Cycle (A) 5th Sunday in Ordinary Time

Is.58:6-10; 1 Cor. 2:1-5; Mt 5:13-16
Dear brothers and Sisters,
"Let your light shine before others, so that they may see your good works and give glory to your Father in heaven." This is the message that Jesus gives us today. Today's First Reading from the Book of Isaiah supplements the message of the Gospel Reading. Over and above
being commanded to let our light shine before others, the Lord God tells us through the prophet Isaiah that our actions will determine our glory or darkness.

Back in 2009, floods ravaged the Philippines. It was at around this time that eighteen-year-old Muelmar Magallanes decided that if nature was going to try and kill people, then it needed to go through him, first.
When he noticed the rising flood waters, Muelmar tied a string to his waist and rescued his entire family, then his neighbours, and then his other neighbours too—because Muelmar really had it in for the Grim Reaper that day. But it was Muelmar's last rescue attempt that finally defeated him, already exhausted after rescuing as many as two dozen people.
It's reported that Muelmar saw a young mother and her baby being dragged by the current. With no regard for the danger he was placing himself in, and perhaps with a lot of regard for his potentially badass tombstone epitaph, Muelmar leaped once more into the water to rescue the mother and child before finally succumbing to the current.
Although many stories have emerged of individuals sacrificing their lives for others, there are very few in the history books about whole villages selflessly risking their own lives. Yet this is exactly what happened when the village of Eyam in Derbyshire, England, was subjected to the bubonic plague. The disease was carried into the village on a bale of damp cloth. It carried fleas from London, which was struggling with the Black Death.
Forty-two villagers passed away from the pestilence, which made its way across the small community between September and December 1665. Unsurprisingly, many people wanted to flee the village by spring 1666.
However, to prevent the Black Death from traveling to nearby towns, such as Bakewell and Sheffield, William Mompesson, the new rector, attempted to convince the locals to remain in the village to quarantine the plague. The villagers agreed to his request and remained in Eyam.
In little more than a year, 260 people passed away from the plague to ensure that their neighbours didn't suffer the same fate.
These great acts of individuals and community shine like beacons of light in every century inspiring and giving hope that the world still upholds values. And Jesus wants his followers to be counted among them.

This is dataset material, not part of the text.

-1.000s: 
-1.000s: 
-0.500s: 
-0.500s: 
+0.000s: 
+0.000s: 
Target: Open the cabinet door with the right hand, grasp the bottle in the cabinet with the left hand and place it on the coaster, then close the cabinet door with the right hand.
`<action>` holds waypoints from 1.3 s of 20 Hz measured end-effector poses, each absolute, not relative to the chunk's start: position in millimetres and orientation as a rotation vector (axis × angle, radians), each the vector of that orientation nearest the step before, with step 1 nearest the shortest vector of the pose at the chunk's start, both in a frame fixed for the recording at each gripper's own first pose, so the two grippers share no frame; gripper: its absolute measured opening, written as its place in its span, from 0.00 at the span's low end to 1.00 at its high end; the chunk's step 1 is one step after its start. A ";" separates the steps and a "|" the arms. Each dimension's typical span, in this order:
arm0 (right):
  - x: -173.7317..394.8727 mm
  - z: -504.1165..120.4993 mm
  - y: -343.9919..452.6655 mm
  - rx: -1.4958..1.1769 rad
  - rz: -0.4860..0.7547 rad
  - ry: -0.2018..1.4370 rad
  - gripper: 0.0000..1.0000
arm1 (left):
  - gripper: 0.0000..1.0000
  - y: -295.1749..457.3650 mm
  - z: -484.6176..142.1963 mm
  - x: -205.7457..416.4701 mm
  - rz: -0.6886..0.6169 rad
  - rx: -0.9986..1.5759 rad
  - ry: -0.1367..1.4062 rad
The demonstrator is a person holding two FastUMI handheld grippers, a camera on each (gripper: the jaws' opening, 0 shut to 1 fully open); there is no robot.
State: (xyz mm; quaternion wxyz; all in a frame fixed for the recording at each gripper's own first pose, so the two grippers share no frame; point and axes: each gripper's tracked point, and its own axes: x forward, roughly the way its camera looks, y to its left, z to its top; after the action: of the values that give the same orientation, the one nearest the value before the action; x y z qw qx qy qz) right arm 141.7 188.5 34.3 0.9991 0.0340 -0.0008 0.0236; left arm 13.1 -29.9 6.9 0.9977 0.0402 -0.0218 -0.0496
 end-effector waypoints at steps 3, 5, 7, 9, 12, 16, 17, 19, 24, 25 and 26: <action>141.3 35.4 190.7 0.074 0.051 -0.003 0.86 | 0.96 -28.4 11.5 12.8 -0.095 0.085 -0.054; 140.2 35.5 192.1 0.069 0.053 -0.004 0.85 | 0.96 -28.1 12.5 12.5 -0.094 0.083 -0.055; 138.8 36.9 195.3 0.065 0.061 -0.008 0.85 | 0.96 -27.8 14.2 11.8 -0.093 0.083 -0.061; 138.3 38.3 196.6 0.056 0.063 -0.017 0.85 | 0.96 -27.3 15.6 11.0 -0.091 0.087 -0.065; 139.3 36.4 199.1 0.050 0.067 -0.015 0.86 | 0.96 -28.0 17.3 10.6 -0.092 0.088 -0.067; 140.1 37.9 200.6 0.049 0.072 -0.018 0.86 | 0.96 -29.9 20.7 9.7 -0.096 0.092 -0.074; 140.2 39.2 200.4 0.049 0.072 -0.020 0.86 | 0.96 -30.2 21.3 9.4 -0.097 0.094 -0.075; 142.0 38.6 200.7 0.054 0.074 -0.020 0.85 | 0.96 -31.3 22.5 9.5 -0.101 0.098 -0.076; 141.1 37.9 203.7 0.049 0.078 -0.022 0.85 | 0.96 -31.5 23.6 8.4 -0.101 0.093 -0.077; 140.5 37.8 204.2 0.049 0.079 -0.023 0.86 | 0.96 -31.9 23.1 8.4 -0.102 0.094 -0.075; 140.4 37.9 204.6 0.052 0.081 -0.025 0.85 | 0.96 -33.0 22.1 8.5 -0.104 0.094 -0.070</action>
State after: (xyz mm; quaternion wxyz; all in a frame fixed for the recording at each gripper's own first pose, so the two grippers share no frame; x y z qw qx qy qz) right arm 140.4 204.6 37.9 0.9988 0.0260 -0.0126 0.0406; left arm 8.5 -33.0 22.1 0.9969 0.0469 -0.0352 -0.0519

We are bound to do in life what light does in nature.  Firstly, light shows the way to the people. In darkness we miss even a path which we have trodden a many times. Secondly, light helps us to see the beauty and the true value of things. And, thirdly, light makes things grow. Brotherly love will help the light of Christ to grow brighter within the heart of a Christian and around him.
It is said of Fenelon, the great Christian of ages past, his communion with God was such that his face shown. Lord Peterborough, a skeptic, was once compelled to spend a night with him in an inn. In the morning, he hurried away saying, "If I spend another night with that man, I'll be a Christian in spite of myself." Fenelon's manner, his voice, and his face reflected so perfectly the glory of Christ, that he was irresistibly attractive to even the worldliest and vilest of humanity."
God wants us to show the people the true meaning of life and way to God. So as true Christians we ought to keep ourselves away from corruption of sin and help people to find joy in life.